• **Exercise goal**
An exact transcription is needed of the lines below from the one with "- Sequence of" through the one with "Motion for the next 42", with no other lines and no pictures.

Records from a collection:

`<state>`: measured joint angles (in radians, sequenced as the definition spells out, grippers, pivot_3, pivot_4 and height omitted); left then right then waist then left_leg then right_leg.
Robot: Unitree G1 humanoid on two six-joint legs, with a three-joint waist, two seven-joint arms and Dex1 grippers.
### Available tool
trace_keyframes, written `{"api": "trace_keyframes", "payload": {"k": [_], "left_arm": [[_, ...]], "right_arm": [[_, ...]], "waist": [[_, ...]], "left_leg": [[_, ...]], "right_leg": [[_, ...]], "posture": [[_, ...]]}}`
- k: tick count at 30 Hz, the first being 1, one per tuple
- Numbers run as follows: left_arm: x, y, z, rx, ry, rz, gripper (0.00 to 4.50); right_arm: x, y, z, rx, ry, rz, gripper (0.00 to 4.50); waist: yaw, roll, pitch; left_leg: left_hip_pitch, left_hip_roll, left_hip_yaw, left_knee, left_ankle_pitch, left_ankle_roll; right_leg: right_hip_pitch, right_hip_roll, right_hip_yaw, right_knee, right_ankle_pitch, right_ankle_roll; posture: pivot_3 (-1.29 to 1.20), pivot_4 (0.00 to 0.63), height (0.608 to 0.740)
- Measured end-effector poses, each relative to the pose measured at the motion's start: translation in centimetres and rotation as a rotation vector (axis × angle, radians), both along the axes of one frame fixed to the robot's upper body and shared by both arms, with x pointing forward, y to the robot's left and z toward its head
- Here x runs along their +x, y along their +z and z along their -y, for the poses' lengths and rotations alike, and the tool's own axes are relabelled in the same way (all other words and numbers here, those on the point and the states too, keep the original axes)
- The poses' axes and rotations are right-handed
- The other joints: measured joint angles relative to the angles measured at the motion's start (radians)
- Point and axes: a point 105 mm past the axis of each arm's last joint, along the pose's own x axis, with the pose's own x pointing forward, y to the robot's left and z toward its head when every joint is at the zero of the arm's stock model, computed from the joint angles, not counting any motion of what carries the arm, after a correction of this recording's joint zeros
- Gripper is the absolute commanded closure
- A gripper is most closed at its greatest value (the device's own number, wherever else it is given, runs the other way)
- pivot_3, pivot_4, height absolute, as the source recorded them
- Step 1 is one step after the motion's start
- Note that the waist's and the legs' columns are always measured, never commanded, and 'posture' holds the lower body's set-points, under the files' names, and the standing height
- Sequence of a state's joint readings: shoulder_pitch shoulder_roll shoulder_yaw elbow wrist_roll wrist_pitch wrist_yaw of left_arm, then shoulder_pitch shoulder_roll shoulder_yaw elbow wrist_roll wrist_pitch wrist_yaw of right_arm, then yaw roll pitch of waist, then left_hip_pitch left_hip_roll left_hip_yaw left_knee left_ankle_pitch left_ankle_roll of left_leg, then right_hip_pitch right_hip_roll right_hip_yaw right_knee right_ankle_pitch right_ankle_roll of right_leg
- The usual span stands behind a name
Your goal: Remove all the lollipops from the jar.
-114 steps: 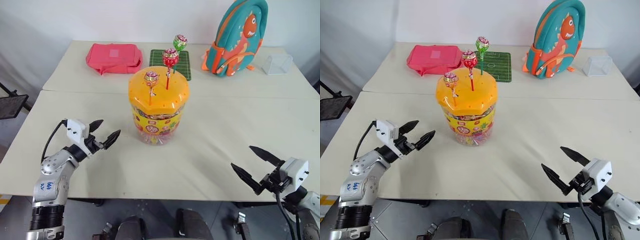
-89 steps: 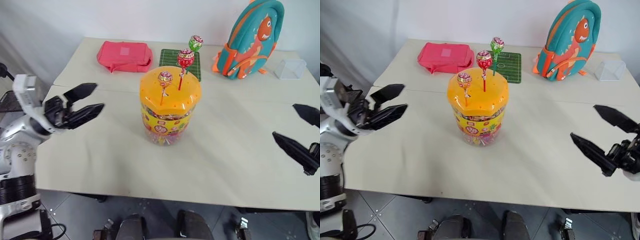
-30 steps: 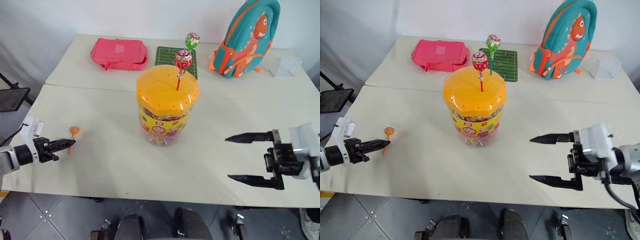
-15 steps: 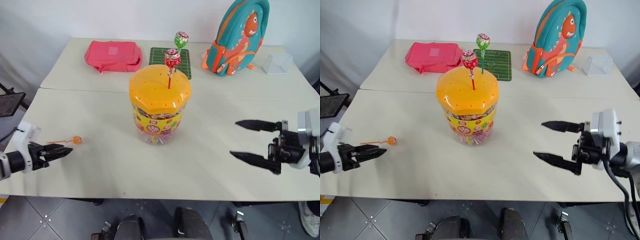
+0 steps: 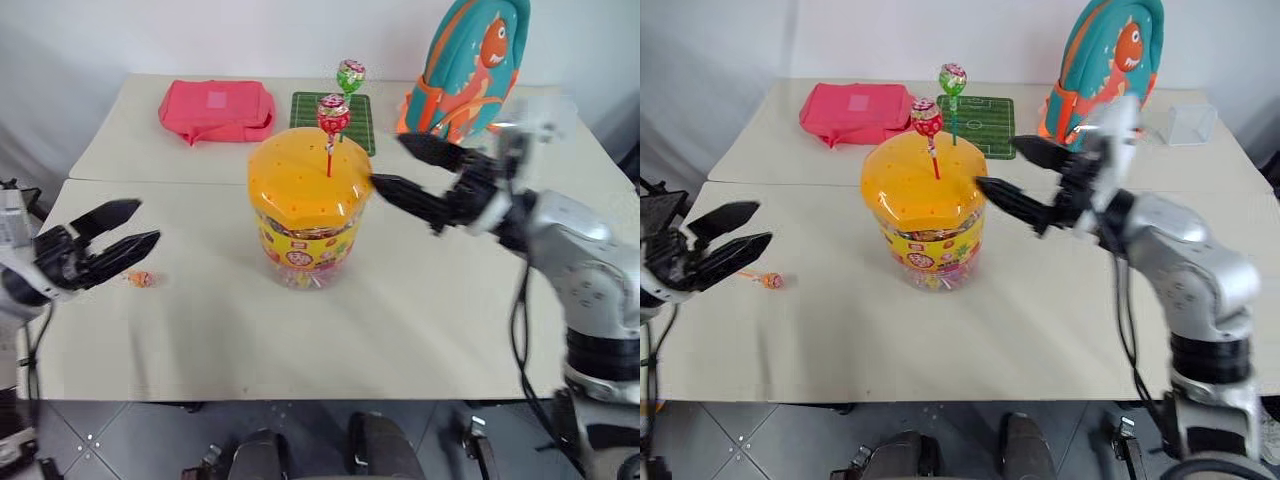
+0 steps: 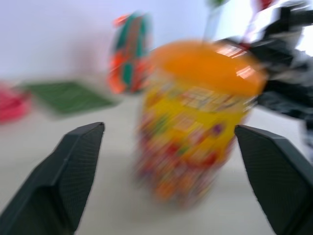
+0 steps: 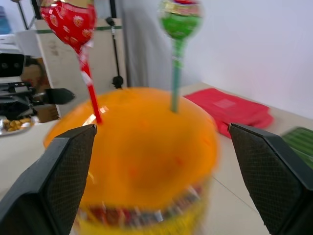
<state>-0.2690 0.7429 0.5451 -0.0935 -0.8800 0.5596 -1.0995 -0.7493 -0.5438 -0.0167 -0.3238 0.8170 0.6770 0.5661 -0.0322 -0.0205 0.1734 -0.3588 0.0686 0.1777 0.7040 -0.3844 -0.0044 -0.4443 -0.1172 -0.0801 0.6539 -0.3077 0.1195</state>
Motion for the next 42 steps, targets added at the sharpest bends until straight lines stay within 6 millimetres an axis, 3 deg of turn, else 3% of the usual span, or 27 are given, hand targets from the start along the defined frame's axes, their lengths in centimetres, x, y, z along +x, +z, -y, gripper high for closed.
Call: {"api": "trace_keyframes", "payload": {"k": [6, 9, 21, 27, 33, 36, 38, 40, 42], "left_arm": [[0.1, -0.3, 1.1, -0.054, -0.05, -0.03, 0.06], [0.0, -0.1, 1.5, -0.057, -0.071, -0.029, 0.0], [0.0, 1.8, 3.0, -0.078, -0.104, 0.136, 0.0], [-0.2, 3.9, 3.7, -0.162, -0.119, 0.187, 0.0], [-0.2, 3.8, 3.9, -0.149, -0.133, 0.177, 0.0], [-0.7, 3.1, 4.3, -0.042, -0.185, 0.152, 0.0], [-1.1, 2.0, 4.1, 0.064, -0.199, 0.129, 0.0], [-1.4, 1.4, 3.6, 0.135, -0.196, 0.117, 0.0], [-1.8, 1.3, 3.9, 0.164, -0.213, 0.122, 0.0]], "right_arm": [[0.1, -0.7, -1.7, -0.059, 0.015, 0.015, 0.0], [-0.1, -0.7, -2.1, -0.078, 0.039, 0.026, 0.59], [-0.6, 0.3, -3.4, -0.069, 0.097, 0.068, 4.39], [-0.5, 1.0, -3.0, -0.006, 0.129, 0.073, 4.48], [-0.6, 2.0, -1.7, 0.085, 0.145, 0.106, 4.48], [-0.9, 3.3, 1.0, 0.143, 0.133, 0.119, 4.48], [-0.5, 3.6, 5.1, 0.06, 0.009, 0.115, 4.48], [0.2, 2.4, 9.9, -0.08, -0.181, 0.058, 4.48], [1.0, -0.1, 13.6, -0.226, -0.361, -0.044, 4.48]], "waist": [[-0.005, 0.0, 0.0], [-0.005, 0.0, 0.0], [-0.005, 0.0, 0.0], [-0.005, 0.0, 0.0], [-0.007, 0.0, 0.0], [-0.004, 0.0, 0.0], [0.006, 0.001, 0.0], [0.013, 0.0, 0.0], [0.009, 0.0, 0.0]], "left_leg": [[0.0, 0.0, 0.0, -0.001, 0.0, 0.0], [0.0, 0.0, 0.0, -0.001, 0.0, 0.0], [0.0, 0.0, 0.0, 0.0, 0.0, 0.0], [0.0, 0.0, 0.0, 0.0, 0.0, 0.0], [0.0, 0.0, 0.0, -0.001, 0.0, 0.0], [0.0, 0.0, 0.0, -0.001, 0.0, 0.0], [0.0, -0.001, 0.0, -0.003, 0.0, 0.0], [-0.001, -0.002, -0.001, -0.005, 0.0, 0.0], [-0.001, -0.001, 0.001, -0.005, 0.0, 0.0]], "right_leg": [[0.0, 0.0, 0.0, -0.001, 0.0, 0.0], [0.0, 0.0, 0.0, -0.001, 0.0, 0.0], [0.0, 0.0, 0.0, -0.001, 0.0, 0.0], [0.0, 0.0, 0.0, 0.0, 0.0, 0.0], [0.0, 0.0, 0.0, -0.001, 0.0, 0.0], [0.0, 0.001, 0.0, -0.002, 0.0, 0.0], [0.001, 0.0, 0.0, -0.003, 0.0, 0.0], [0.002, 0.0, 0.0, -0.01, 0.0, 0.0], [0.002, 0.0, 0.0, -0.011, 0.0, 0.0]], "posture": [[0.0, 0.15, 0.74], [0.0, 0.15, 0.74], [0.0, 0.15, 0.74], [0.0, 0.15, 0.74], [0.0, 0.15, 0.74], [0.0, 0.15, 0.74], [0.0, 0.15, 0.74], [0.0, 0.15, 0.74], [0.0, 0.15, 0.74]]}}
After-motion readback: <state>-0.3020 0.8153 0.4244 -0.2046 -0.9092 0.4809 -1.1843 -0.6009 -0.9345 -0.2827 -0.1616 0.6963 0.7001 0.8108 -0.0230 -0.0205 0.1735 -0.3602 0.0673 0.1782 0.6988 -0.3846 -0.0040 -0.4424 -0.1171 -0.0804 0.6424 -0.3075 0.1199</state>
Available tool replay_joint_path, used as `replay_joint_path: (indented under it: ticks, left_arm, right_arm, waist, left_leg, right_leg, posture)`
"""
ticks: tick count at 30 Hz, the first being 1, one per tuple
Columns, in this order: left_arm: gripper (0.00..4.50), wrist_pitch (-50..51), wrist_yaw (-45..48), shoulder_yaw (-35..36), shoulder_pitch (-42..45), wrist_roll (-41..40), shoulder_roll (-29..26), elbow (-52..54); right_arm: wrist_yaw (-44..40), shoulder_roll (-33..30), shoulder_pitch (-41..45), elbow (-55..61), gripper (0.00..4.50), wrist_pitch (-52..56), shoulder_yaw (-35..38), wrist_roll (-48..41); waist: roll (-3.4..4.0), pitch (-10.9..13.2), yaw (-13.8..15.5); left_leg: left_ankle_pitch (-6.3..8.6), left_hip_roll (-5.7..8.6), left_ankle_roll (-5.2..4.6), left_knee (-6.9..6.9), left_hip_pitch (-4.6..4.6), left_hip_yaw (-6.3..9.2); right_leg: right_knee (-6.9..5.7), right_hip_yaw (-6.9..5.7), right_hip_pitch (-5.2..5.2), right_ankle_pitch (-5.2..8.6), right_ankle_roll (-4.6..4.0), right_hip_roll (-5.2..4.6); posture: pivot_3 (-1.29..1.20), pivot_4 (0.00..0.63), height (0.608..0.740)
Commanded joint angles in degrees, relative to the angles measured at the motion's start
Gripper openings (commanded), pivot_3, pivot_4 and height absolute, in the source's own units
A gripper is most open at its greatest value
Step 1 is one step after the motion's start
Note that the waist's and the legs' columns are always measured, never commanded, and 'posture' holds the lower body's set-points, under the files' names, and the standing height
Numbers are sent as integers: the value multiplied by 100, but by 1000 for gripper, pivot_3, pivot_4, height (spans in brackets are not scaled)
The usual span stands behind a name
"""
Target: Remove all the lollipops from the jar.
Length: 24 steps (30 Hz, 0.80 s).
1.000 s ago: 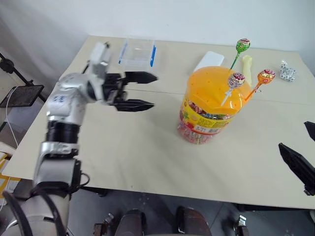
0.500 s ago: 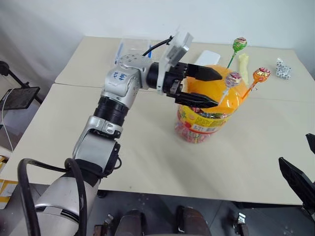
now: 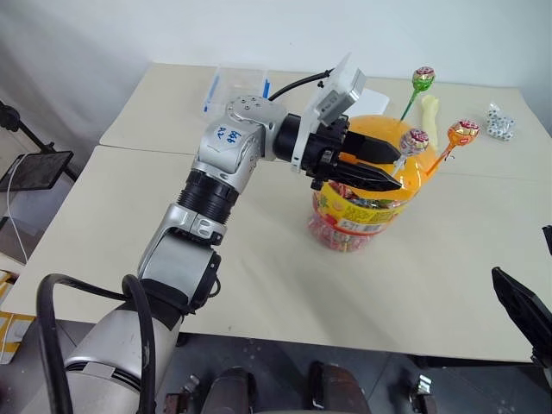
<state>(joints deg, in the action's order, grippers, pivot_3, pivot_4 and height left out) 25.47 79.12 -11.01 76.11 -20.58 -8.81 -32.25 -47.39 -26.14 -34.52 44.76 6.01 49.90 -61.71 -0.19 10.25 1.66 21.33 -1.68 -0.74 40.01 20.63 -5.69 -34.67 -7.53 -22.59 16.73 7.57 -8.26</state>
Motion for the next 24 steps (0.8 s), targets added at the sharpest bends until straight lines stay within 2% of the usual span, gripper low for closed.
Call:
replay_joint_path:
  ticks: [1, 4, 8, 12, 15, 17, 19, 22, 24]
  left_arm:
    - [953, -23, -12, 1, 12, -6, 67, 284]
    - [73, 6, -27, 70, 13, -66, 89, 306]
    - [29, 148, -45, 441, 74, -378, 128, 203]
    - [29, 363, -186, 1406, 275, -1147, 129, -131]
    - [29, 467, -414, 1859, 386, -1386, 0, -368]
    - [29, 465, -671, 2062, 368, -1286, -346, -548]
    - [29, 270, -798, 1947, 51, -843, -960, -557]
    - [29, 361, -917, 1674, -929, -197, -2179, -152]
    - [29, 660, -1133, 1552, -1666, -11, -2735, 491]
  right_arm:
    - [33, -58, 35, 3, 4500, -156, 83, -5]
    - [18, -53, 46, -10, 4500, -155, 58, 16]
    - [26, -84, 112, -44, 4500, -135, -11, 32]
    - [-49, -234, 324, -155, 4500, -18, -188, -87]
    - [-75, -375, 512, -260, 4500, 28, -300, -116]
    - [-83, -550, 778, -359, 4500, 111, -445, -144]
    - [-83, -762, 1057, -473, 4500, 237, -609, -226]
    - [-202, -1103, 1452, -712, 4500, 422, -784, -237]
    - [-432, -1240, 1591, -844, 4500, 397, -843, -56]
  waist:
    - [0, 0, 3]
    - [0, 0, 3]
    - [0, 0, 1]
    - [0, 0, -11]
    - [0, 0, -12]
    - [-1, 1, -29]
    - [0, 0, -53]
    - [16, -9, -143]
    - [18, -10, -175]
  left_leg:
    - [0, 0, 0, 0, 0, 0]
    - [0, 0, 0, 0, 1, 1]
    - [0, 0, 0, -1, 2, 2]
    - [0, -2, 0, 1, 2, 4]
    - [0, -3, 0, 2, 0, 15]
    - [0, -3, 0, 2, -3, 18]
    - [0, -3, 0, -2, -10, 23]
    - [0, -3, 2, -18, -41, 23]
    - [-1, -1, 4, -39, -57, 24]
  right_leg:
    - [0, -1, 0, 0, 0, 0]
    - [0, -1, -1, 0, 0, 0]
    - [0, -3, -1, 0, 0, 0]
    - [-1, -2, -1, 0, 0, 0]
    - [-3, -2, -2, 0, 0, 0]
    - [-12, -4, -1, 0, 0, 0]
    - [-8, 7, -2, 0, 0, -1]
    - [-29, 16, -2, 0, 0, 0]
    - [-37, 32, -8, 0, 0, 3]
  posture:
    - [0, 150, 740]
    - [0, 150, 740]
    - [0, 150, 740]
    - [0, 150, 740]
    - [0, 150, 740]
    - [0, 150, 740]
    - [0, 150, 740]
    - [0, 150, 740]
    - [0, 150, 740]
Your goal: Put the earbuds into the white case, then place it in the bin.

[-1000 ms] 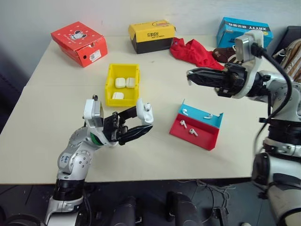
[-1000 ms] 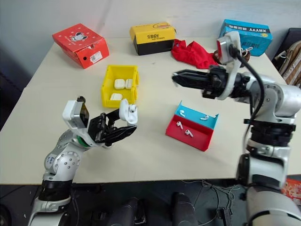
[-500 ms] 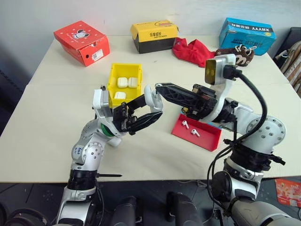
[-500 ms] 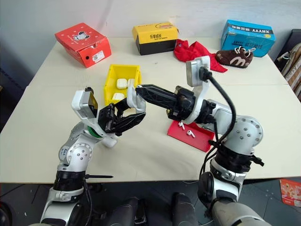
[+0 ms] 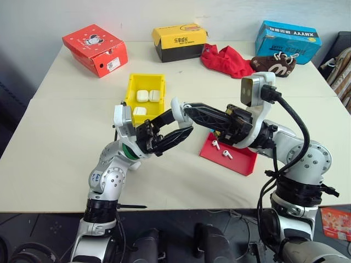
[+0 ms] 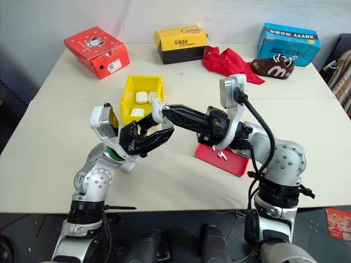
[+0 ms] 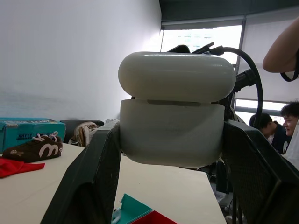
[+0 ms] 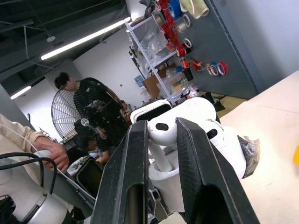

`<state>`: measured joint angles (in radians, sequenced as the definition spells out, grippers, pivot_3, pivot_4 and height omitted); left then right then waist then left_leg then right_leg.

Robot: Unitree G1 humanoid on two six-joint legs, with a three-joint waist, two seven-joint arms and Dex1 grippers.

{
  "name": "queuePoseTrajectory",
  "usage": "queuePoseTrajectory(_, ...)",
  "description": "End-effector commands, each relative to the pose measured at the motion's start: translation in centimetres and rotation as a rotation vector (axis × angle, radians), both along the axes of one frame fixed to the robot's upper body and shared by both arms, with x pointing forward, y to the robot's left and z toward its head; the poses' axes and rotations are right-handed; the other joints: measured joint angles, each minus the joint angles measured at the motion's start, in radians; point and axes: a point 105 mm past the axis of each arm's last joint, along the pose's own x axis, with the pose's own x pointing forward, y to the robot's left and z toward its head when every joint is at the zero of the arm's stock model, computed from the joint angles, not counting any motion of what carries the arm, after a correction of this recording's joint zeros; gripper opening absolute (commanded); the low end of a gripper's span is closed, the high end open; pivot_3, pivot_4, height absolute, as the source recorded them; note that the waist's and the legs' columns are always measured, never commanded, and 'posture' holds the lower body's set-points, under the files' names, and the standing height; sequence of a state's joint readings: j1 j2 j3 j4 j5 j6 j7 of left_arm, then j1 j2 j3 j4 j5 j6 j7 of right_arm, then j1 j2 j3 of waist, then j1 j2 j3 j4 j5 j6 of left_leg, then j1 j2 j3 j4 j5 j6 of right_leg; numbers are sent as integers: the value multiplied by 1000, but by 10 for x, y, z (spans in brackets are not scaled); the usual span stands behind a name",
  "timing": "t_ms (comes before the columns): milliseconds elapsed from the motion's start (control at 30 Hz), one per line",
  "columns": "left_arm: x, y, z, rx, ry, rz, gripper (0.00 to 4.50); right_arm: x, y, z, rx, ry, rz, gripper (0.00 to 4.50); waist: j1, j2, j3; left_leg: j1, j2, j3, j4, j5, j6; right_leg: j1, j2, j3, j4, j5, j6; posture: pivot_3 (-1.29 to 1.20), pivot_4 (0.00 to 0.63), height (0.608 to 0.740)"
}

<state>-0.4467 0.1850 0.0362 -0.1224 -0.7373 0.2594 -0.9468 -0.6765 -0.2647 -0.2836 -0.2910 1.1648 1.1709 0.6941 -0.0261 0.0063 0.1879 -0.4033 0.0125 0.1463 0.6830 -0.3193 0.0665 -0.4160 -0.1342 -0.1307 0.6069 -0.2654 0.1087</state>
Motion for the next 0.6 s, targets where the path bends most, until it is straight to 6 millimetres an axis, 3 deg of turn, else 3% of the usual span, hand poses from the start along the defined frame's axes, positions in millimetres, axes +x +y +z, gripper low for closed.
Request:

• **Your solution**
- Sequence of a state's joint readings: shoulder_pitch shoulder_roll shoulder_yaw elbow wrist_roll wrist_pitch wrist_yaw of left_arm, then shoulder_pitch shoulder_roll shoulder_yaw elbow wrist_roll wrist_pitch wrist_yaw of right_arm, then yaw roll pitch of waist, then left_hip_pitch left_hip_roll left_hip_yaw left_knee left_ankle_pitch left_ankle_roll of left_leg, then right_hip_pitch right_hip_roll right_hip_yaw right_knee right_ankle_pitch right_ankle_roll of right_leg
- The usual span stands behind a name
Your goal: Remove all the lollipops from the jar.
-114 steps: 
-89 steps: 
-30 steps: 
-15 steps: 
+0 steps: 
+0 steps: 
+0 steps: 
<state>-0.2690 0.7429 0.5451 -0.0935 -0.8800 0.5596 -1.0995 -0.7493 -0.5438 -0.0167 -0.3238 0.8170 0.6770 0.5661 -0.0322 -0.0205 0.1734 -0.3588 0.0686 0.1777 0.7040 -0.3844 -0.0044 -0.4443 -0.1172 -0.0801 0.6539 -0.3077 0.1195</state>
Motion for the next 42 steps, targets added at the sharpest bends until straight lines stay within 6 millimetres an axis, 3 deg of turn, else 3% of the usual span, or 27 are given, hand targets from the start along the defined frame's axes, their lengths in centimetres, x, y, z along +x, +z, -y, gripper high for closed.

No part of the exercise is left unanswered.